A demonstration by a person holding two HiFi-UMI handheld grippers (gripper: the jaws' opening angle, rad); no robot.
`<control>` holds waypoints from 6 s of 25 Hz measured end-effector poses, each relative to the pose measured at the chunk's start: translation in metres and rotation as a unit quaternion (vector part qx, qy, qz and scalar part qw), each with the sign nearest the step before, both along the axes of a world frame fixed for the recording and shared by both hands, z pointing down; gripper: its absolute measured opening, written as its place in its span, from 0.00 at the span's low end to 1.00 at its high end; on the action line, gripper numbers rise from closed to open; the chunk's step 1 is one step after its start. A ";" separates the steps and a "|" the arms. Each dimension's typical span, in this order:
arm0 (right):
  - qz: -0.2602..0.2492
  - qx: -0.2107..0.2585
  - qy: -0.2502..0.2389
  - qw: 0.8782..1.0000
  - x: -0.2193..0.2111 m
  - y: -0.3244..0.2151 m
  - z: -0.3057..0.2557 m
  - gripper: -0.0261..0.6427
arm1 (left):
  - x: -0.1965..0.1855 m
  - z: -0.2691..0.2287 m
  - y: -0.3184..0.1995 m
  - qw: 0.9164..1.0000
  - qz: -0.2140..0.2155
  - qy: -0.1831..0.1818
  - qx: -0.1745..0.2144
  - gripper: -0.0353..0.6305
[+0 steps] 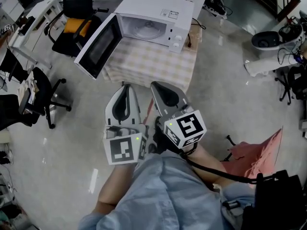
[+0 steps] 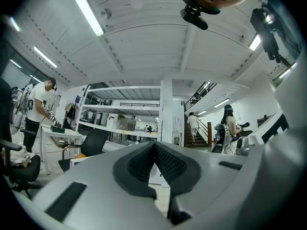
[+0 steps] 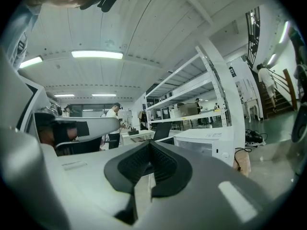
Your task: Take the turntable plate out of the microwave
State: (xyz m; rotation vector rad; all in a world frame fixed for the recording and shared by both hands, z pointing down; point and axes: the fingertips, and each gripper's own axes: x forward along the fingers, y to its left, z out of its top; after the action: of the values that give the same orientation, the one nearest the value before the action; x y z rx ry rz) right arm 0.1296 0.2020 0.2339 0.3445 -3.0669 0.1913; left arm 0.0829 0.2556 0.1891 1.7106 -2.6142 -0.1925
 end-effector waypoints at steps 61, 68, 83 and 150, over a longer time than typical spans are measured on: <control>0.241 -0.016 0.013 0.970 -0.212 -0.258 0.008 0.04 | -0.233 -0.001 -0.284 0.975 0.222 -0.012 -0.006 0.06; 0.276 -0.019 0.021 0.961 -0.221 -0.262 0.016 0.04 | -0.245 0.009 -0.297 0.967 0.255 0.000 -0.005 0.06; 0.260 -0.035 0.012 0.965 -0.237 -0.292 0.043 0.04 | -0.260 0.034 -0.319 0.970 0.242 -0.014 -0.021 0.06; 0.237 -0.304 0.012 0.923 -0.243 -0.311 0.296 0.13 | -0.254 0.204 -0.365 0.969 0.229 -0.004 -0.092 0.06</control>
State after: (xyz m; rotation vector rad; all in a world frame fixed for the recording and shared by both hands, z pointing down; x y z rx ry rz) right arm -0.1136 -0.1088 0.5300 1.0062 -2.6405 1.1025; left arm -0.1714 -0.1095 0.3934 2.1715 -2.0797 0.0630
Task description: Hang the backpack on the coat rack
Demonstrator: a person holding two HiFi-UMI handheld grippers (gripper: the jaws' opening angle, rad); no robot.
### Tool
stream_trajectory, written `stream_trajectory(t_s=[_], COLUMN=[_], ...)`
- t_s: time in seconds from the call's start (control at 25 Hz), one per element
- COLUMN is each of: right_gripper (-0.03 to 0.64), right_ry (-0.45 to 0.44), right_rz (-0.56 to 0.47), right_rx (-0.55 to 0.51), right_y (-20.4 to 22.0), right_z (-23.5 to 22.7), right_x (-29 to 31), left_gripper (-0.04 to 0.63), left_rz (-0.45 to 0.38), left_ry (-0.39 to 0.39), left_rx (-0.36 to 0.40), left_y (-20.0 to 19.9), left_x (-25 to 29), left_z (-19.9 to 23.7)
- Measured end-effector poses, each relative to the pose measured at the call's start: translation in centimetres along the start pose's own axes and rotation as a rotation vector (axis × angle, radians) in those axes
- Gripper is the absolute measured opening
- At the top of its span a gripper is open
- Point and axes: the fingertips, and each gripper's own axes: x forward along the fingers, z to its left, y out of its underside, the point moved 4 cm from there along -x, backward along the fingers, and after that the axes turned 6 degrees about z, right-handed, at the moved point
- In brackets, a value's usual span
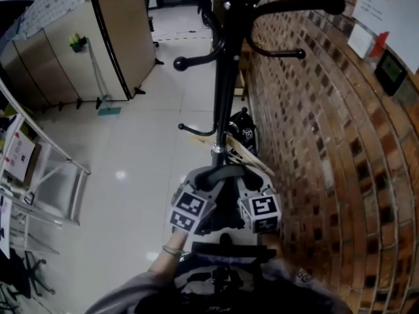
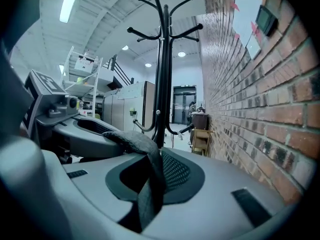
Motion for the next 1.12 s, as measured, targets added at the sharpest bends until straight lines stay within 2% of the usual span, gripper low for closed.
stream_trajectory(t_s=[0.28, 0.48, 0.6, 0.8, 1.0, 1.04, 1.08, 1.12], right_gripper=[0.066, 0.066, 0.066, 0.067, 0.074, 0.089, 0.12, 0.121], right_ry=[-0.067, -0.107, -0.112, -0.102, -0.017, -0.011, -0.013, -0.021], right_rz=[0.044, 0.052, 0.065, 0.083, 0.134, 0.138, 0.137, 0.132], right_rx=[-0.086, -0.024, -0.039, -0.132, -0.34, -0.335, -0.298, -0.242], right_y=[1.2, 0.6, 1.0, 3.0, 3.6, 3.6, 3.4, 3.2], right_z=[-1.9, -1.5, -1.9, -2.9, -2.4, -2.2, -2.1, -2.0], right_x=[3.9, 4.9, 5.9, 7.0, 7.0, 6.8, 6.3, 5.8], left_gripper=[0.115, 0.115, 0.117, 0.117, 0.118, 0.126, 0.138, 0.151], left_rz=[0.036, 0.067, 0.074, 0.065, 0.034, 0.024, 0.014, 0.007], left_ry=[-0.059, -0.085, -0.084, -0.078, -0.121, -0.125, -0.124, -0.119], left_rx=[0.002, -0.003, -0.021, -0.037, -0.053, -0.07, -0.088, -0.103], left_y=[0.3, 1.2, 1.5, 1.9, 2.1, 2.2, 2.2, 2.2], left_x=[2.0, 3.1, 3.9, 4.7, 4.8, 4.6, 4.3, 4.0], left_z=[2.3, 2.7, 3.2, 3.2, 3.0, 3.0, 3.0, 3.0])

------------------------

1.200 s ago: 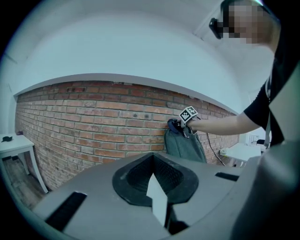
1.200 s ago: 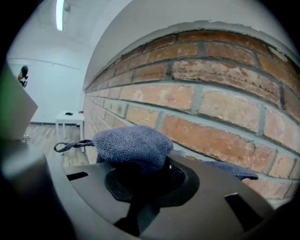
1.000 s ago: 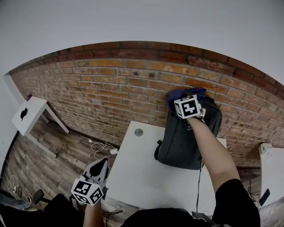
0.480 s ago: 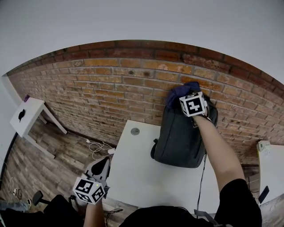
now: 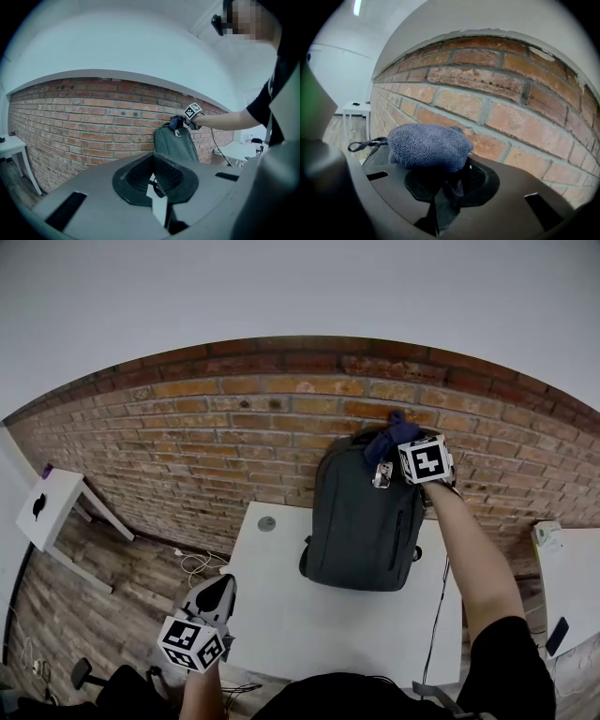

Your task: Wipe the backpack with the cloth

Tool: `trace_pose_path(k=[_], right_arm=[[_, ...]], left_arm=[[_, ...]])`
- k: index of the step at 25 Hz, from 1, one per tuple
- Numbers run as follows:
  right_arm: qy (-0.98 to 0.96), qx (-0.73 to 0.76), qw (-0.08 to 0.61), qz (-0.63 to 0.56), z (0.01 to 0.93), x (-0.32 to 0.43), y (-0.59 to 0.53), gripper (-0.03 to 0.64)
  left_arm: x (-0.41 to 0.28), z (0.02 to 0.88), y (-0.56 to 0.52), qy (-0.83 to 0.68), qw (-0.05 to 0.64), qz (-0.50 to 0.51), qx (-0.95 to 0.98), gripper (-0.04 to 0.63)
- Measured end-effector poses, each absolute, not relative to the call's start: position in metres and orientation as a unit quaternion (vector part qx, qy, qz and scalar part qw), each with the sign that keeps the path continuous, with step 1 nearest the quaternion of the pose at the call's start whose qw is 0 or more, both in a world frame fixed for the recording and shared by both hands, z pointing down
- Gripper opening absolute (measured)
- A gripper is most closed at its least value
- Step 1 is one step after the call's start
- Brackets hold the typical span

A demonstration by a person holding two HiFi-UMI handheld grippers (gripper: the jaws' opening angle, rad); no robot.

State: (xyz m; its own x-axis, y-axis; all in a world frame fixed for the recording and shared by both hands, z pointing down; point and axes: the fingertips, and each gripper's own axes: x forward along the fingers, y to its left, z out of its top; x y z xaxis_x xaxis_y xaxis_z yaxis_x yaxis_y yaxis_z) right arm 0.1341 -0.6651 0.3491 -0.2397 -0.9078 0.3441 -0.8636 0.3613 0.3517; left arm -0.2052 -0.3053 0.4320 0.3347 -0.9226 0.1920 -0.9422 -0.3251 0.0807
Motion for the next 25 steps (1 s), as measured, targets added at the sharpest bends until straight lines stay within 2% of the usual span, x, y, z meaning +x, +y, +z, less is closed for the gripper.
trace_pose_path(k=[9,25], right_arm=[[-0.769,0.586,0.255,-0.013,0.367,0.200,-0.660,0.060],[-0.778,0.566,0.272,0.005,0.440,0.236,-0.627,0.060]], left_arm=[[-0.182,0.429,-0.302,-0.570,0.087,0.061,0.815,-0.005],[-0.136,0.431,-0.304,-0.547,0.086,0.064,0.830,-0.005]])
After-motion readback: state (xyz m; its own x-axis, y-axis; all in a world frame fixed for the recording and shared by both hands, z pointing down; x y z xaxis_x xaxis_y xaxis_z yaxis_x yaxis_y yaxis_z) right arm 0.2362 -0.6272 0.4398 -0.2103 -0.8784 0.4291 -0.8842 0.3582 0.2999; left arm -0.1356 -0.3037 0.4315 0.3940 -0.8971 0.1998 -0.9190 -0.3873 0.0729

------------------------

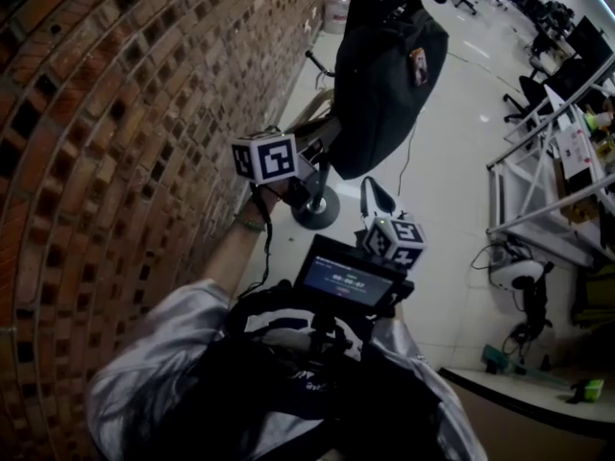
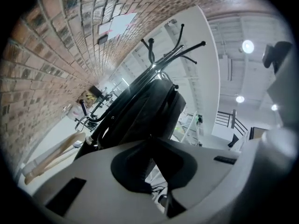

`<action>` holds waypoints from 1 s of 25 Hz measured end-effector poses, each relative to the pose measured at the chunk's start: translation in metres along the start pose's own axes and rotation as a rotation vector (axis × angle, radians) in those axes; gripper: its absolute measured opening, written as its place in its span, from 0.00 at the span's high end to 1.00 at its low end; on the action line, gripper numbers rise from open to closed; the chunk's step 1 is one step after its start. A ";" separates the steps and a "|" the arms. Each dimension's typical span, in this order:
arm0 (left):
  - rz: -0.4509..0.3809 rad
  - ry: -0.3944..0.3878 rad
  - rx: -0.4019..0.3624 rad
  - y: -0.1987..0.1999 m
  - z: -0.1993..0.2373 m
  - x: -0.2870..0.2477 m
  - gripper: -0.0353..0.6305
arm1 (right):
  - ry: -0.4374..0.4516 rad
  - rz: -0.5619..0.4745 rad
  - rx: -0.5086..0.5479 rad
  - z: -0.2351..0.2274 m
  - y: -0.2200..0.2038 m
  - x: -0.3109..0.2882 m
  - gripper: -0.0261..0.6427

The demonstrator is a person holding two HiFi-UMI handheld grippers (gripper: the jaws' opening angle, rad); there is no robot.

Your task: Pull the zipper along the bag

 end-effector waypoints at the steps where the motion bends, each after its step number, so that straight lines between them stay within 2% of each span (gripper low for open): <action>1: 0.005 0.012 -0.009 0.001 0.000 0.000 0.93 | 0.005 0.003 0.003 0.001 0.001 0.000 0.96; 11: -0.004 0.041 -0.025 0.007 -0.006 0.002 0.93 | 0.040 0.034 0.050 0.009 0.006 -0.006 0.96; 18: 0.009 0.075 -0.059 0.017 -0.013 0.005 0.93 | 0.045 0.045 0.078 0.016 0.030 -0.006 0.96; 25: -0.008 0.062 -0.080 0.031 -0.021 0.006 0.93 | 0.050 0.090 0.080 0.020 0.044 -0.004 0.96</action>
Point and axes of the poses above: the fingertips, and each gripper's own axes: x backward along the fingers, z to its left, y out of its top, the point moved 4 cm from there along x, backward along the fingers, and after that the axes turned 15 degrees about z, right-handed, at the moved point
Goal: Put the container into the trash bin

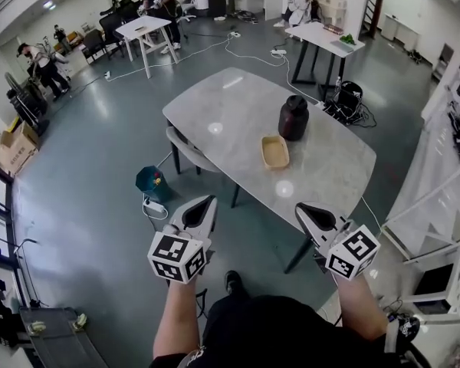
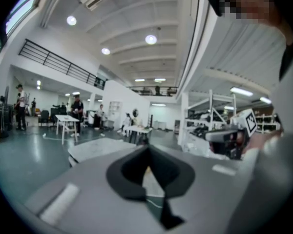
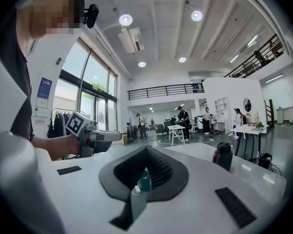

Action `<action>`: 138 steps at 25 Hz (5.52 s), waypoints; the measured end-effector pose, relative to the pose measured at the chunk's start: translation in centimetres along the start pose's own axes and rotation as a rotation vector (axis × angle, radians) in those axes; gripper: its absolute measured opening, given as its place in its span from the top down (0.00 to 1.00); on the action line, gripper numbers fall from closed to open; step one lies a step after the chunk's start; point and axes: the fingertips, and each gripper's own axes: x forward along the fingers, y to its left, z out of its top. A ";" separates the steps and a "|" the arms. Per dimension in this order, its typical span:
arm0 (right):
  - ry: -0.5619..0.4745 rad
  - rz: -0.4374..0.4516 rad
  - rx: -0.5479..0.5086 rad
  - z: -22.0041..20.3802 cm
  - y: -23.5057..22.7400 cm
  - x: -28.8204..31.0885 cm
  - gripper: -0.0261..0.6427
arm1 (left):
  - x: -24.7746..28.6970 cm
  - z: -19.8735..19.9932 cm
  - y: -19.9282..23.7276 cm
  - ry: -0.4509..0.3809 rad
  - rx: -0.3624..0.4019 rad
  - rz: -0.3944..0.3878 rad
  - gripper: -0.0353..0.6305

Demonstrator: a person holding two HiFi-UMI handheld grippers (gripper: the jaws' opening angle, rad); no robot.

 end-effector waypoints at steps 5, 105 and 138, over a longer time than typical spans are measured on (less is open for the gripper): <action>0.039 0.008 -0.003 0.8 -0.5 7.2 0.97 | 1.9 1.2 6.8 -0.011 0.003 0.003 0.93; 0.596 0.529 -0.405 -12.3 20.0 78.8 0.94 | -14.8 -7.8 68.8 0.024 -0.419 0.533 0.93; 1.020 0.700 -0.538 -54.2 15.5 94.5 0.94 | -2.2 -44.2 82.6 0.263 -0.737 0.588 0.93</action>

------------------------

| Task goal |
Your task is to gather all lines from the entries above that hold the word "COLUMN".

| Result of this task |
stream_trajectory, written `stream_trajectory(t_s=[_], COLUMN=[_], ...)`
- COLUMN is each of: right_gripper (-0.03 to 0.64), right_ry (-0.45 to 0.44), right_rz (-0.56 to 0.47), right_rx (-0.55 to 0.51), right_y (-20.4 to 22.0), right_z (-23.5 to 22.7), right_x (-29 to 31), left_gripper (-0.04 to 0.63), left_rz (-0.45 to 0.38), left_ry (-0.39 to 0.39), left_rx (-0.36 to 0.40), left_y (-20.0 to 19.9), left_x (-25 to 29), left_z (-19.9 to 23.7)

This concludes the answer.